Check every line of the entries for "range", and copy the lines that hold it.

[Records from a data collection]
|---|

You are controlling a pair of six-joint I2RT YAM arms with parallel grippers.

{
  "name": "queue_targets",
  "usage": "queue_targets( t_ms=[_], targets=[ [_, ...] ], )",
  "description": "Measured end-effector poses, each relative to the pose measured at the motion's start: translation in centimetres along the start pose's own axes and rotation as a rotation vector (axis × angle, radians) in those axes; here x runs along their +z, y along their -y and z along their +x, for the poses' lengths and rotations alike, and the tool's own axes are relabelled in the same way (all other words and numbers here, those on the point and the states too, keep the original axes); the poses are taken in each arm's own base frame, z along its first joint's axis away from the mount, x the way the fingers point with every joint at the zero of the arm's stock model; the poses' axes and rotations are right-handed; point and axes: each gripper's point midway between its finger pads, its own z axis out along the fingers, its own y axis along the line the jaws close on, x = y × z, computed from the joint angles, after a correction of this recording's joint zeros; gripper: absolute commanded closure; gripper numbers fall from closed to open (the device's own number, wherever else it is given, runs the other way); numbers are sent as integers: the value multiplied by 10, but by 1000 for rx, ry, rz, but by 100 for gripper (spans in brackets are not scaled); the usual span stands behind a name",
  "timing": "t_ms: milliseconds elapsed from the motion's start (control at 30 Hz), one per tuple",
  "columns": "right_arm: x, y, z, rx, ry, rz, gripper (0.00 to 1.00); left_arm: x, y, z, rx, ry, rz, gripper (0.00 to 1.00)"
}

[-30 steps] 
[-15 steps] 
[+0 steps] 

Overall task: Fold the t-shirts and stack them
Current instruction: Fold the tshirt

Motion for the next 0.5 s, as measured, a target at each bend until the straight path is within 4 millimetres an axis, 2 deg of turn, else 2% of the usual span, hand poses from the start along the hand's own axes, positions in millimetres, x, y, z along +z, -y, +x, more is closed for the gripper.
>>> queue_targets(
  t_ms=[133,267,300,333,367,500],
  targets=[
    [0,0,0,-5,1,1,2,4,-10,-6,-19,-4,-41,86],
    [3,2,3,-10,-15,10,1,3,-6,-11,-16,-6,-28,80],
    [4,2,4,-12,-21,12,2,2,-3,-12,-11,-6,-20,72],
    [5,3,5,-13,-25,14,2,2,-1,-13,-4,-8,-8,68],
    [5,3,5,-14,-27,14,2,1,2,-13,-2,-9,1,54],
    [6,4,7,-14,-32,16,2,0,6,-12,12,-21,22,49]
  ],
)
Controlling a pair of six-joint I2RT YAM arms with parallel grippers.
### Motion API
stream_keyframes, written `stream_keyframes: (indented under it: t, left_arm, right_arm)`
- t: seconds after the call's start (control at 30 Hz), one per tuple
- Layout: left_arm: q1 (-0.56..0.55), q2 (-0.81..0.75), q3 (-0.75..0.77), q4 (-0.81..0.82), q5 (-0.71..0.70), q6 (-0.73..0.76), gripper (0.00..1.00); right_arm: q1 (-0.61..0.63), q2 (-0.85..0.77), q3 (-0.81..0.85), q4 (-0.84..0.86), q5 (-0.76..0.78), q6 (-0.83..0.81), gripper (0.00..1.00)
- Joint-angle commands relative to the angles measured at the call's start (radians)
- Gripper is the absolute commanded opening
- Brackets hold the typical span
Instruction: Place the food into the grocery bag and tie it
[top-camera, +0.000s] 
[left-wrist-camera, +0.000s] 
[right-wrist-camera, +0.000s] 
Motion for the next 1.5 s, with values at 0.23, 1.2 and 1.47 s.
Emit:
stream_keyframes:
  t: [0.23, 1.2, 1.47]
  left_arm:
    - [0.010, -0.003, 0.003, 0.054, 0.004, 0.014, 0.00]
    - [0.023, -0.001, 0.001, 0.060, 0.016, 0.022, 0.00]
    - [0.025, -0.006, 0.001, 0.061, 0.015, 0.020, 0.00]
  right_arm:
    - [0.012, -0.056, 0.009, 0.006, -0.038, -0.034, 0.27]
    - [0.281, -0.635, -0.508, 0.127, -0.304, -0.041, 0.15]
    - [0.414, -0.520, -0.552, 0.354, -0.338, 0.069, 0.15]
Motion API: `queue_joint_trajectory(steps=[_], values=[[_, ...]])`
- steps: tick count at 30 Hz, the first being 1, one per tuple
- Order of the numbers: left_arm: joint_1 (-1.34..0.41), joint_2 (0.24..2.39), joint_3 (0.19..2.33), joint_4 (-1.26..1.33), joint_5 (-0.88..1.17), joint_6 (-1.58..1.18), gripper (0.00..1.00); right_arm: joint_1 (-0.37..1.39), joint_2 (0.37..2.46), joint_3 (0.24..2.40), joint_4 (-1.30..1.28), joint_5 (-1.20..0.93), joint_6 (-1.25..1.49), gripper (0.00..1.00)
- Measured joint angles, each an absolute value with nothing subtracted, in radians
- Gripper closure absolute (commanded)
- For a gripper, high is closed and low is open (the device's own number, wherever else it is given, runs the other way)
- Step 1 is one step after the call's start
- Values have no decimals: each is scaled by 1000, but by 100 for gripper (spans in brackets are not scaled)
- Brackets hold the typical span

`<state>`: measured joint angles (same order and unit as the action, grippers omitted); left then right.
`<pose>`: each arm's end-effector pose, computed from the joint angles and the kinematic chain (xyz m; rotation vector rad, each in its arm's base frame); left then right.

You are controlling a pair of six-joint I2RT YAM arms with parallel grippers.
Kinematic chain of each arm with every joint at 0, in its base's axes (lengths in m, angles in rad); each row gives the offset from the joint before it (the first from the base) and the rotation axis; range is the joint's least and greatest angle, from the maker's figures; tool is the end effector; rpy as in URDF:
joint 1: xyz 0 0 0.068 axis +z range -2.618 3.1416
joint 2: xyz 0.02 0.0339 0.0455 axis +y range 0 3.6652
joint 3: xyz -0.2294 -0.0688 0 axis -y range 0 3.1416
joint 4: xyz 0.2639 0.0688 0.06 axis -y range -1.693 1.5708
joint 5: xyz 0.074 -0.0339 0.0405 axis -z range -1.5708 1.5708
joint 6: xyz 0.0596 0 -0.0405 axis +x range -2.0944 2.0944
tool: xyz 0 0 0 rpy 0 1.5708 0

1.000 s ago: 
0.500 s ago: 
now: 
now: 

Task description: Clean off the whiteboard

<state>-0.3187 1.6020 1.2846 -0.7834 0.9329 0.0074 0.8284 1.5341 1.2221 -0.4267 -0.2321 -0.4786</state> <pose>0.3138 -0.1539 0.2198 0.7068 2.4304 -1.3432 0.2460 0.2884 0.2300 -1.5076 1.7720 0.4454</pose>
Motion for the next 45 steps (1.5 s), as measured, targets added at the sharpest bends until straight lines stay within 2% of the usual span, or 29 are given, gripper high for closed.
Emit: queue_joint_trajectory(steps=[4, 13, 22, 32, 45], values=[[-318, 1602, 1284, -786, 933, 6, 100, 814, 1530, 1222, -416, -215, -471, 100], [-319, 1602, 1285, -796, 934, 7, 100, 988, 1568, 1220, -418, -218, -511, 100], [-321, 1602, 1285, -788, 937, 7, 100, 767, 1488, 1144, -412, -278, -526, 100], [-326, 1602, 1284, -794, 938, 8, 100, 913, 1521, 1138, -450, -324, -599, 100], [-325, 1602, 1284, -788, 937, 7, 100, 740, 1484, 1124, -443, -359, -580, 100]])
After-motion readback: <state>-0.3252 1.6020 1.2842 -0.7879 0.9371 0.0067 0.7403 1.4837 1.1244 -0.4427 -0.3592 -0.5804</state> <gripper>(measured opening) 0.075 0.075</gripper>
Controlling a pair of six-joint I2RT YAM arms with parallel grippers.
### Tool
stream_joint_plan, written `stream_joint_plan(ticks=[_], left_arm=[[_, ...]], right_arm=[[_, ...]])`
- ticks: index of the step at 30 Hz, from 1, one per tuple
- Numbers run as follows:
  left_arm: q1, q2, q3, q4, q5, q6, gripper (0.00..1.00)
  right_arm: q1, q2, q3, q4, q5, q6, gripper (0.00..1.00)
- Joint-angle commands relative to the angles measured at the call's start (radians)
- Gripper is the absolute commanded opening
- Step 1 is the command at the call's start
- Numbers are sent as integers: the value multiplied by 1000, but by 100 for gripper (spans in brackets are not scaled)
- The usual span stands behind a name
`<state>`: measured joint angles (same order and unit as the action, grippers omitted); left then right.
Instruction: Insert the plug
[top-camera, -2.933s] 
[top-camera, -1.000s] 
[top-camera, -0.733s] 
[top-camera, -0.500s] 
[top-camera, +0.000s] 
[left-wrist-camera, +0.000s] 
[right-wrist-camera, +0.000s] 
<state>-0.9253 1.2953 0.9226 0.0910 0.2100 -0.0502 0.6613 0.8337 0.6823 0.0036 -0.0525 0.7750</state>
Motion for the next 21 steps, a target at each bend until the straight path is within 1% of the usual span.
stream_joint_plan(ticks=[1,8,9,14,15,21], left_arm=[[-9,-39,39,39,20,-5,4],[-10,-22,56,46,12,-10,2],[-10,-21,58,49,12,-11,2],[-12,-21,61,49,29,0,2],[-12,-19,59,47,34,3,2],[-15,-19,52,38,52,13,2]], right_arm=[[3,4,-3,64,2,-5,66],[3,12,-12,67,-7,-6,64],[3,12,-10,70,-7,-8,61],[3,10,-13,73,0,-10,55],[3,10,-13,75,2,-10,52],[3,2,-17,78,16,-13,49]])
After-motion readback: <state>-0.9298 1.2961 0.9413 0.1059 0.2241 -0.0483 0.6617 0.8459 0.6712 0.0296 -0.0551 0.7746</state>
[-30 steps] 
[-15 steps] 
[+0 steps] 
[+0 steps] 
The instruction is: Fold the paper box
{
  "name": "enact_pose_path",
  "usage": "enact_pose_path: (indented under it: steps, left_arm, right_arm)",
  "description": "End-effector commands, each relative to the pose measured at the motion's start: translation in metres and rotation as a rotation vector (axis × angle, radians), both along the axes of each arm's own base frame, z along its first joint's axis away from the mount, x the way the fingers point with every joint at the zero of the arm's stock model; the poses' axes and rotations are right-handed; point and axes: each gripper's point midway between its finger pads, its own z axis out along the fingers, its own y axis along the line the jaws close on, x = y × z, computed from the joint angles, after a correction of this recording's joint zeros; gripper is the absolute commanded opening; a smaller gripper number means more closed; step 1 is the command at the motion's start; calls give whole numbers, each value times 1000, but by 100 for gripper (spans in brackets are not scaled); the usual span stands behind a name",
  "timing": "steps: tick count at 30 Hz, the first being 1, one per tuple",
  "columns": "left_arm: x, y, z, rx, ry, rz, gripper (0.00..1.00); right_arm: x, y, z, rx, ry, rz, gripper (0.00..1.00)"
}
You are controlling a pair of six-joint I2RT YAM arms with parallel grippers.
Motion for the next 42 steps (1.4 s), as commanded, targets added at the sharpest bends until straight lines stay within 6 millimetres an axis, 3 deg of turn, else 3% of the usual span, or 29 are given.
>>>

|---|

- Completed task:
Kinematic chain of each arm with every joint at 0, in its base's axes (lengths in m, angles in rad); each row gives the offset from the joint before it (the first from the base) and the rotation axis; range is the joint's least and greatest angle, from the maker's figures; tool is the end effector; rpy as in URDF:
joint 1: xyz 0 0 0.068 axis +z range -2.618 3.1416
joint 2: xyz 0.02 0.0339 0.0455 axis +y range 0 3.6652
joint 3: xyz -0.2294 -0.0688 0 axis -y range 0 3.1416
joint 4: xyz 0.2639 0.0688 0.06 axis -y range -1.693 1.5708
joint 5: xyz 0.074 -0.0339 0.0405 axis -z range -1.5708 1.5708
joint 6: xyz 0.0596 0 -0.0405 axis +x range -2.0944 2.0944

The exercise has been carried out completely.